Referring first to FIG. 1, a swim fin depicted in phantom is generally identified by the reference numeral 100. The swim fin 100 may be molded or otherwise fabricated in a manner known in the art. The swim fin 100 may be formed of flexible materials, such as rubber, thermoplastic rubber and/or other synthetic material. and/or a composite of materials including carbon fiber. The swim fin 100 may include a full boot or shoe for receiving the foot of a swimmer or an open foot pocket 110, shown in FIG. 1. A heel strap 111 may be provided to secure the foot of a swimmer in the foot pocket 110. A fin blade 112 may extend from the foot pocket 110. The fin blade 112 may include a substantially planar surface for channeling water flow across the swim fin 100. Fin rails 114 may extend along the lateral edges of the fin blade 112.

The fin blade 112 is relatively stiff. During a kicking cycle, the fin blade 112 may flex about a transverse hinge region 116 of the swim fin 100. Flexing of the fin blade 112 may be limited by a swim fin spine 117 formed by blocks 118 embedded in the fin rails 114 in a serial or linear configuration to form a column of blocks 118. The length of the column of blocks 118 may be a predetermined value. The shape of the blocks 118 is not limited to a particular shape but may, for example, be cubically shaped, chevron shaped, cylindrically shaped, and/or polygon shaped. As shown in FIG. 1, the blocks 118 may be arranged in a serial or linear manner and then molded in place within the fin rails 114 during fabrication of the swim fin 100. The size and shape of the blocks 118 may be predetermined to provide hydrodynamic characteristics that may be desired. The blocks 118 may be molded from plastic, for example but not by limitation, polycarbonate, polyetheretherketone (PEEK) and the like. Alternatively, the blocks 118 may be formed of metal. In the instance of plastic blocks, the blocks 118 may be molded either in individual cavities or multiple cavity molds, and placed individually in the swim fin 100 mold, or may be molded in a multi-cavity mold where adjacent blocks 118 are connected with flashing (unillustrated) from a parting line, space, or runner such that all blocks 118 are connected by a very thin cross section of plastic material in order to facilitate placement of the column of blocks 118 into the swim fin 100 mold. Once the swim fin 100 has been molded and cured, the swim fin 100 may be flexed to break the block 118 flashings, or alternatively, the end user swimmer may cause the block 118 flashings to break immediately and automatically upon first use of the swim fin 100. In any event, minimal force is required to break the block flashings, and although the swimmer may hear audible snaps while the flashings break, the swimmer is not likely to experience any noticeable bending resistance during such occurrence.

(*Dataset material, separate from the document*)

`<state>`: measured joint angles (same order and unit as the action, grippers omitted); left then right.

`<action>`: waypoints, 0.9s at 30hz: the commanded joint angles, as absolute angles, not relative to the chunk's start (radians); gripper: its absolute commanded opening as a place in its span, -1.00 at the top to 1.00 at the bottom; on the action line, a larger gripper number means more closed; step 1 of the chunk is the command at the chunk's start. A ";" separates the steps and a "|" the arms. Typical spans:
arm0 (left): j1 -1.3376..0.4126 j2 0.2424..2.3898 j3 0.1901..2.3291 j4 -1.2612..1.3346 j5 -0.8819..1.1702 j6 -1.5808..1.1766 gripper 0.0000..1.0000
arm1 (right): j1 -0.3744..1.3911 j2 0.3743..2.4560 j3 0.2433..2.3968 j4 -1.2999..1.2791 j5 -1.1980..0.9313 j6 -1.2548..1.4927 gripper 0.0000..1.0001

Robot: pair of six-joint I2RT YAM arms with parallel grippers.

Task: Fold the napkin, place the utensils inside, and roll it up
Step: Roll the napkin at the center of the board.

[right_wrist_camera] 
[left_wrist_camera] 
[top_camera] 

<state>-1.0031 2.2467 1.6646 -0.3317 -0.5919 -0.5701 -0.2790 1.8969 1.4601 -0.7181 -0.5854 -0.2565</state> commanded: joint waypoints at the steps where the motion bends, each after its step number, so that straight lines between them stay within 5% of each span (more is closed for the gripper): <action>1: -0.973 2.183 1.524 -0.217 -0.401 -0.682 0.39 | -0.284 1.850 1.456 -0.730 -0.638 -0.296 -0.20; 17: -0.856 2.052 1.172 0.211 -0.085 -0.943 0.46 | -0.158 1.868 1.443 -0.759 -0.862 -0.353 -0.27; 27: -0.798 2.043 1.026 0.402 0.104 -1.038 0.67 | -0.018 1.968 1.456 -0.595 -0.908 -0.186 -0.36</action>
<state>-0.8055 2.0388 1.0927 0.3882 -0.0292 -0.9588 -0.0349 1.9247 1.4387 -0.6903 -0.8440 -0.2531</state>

Continuing with FIG. 1, the design of the swim fin 100 may be optimized for a predetermined maximum angle of attack of the fin blade 112. For example, the blocks 118 may be symmetrically shaped so that the fin rails 114 and fin blade 112 flex at equal angles from a relaxed state of the swim fin 100. Alternatively, the shape of the blocks 118 may be unsymmetrical so that the predetermined angle of attack produces high thrust during a power down kick stroke, and minimal thrust during a return up kick stroke. Other factors that may be considered to optimize the swim fin design, may include whether to align the neutral axis of the fin blade 112 with the neutral axis of the fin rails 114, or whether to offset one neutral axis from the other. In this manner the progression of the fin blade 112 angle of attack profile as a function of thrust is a dynamic variable up to the predetermined attack of angle of fin blade 112.

The swim fin 100 may provide an optimum fin blade 112 angle of attack for a range of kicking strokes. The overall flexibility of the swim fin 100 permits a low angle of attack of the fin blade 112 during relaxed or moderate kicking, while during hard aggressive kicking the fin blade 112 may bend at a greater angle of attack, for example forty-five (45°) degrees from a horizontal relaxed state, as an increase of water flow across the swim fin 100 exerts increased fluid pressure against the surface of the fin blade 112. The angle of attack curve profile of the fin blade 112 is asymptotically limited by the column of blocks 118 in the fin rails 114 to the maximum predetermined angle of attack to ensure efficient thrust propulsion with maximum laminar water flow across the swim fin 100.

The flexibility potential of the swim fin 100, with predetermined maximum fin blade attack angles, may facilitate a swimmer's rapid change of direction, particularly when agility is required, as for example, when a swimmer must contort his body during critical water diving or swimming events. Also, during moderate kicking, the swimmer may experience a reduction in ankle, foot, and Achilles tendon pain.

The torsional stiffness of the fin blade 112 is generally balanced at left and right sides of the fin blade 112 due to the bending limit constraints imposed on the fin rails 114 by the column of blocks 118. Efficiency may be gained by essentially eliminating swim fin twist as the swimmer kicks. In this manner, water flow over the surface of the fin blade 112 without spilling over may be achieved and the swim fin 100 may track straighter without twisting and steering by the swimmer, thus conserving energy. The swim fin 100 may thus provide a highly stabilized and straight-line kicking experience, while enabling the swimmer to maneuver as desired.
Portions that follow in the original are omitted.